I bought 5 pens, 7 pencils and 4 erasers. Rajan bought 6 pens, 8 erasers and…
2026
I bought 5 pens, 7 pencils and 4 erasers. Rajan bought 6 pens, 8 erasers and 14 pencils for an amount which was half more than what I paid. What percentage of the total amount paid by me was paid for pens?
- A.
37.5%
- B.
62.5%
- C.
50%
- D.
60%
Attempted by 16 students.
Show answer & explanation
Correct answer: B
When two purchases share some item quantities but differ in others, you can scale one total so the shared items' quantities line up with the other purchase; subtracting then cancels those shared terms and isolates the price of the differing item as a fraction of the original total — without needing to know each individual price.
Applying this to the given amounts:
Let the price of one pen, one pencil, and one eraser be P, L, and E. Your total spend is x = 5P + 7L + 4E.
Double your total: 2x = 10P + 14L + 8E. This is chosen because the pencil and eraser quantities (14 pencils, 8 erasers) now match Rajan's purchase exactly.
Rajan's total is 6P + 14L + 8E, and the problem states this equals one-and-a-half times your total, i.e. 1.5x.
Subtract Rajan's total from your doubled total: the 14 pencils and 8 erasers cancel on both sides, leaving 2x − 1.5x = (10P − 6P) = 4P, i.e. 0.5x = 4P.
So x = 8P, meaning the price of one pen is exactly one-eighth of your total spend: P = x/8.
Your spend on pens alone is 5P = 5(x/8) = 5x/8 of your total.

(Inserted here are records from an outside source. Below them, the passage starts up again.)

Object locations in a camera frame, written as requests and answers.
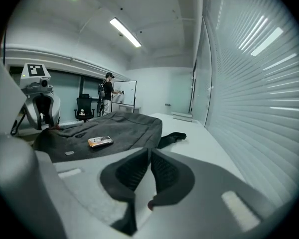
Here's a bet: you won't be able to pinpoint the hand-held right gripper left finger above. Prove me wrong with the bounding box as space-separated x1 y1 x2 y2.
100 147 150 236

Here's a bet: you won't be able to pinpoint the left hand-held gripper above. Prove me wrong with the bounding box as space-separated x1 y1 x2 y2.
19 63 62 131

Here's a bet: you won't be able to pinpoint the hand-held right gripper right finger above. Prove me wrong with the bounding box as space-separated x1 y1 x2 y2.
147 148 195 211

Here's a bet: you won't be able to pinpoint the grey fabric bag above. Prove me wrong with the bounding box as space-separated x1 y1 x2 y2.
32 111 187 163

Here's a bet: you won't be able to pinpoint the black office chair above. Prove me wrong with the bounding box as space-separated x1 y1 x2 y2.
74 94 96 123

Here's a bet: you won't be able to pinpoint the orange and white snack packet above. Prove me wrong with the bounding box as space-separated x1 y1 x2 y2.
87 135 114 149

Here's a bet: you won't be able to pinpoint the low white box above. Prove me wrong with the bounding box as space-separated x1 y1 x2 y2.
171 111 193 122

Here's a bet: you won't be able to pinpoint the long ceiling light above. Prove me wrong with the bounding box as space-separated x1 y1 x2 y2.
109 17 142 48

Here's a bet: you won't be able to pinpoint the white window blinds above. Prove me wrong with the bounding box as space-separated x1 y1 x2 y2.
204 0 299 209

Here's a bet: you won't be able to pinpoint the white whiteboard on black frame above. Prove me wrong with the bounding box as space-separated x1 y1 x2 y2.
111 80 138 113

As a percentage: (5/8) × 100 = 62.5%.
Cross-check: because the elimination step matched the pencil and eraser coefficients exactly (14 and 8 on both sides), the pencil and eraser prices L and E cancel out completely — the ratio P/x = 1/8 holds no matter what L and E individually are, as long as 5P + 7L + 4E = x. For example, P = 1, and any L, E with 7L + 4E = 3 (say L = 3/7, E = 0) gives x = 8, and Rajan's total 6(1) + 14(3/7) + 8(0) = 6 + 6 = 12 = 1.5 × 8, confirming the relationship independent of the exact pencil/eraser split.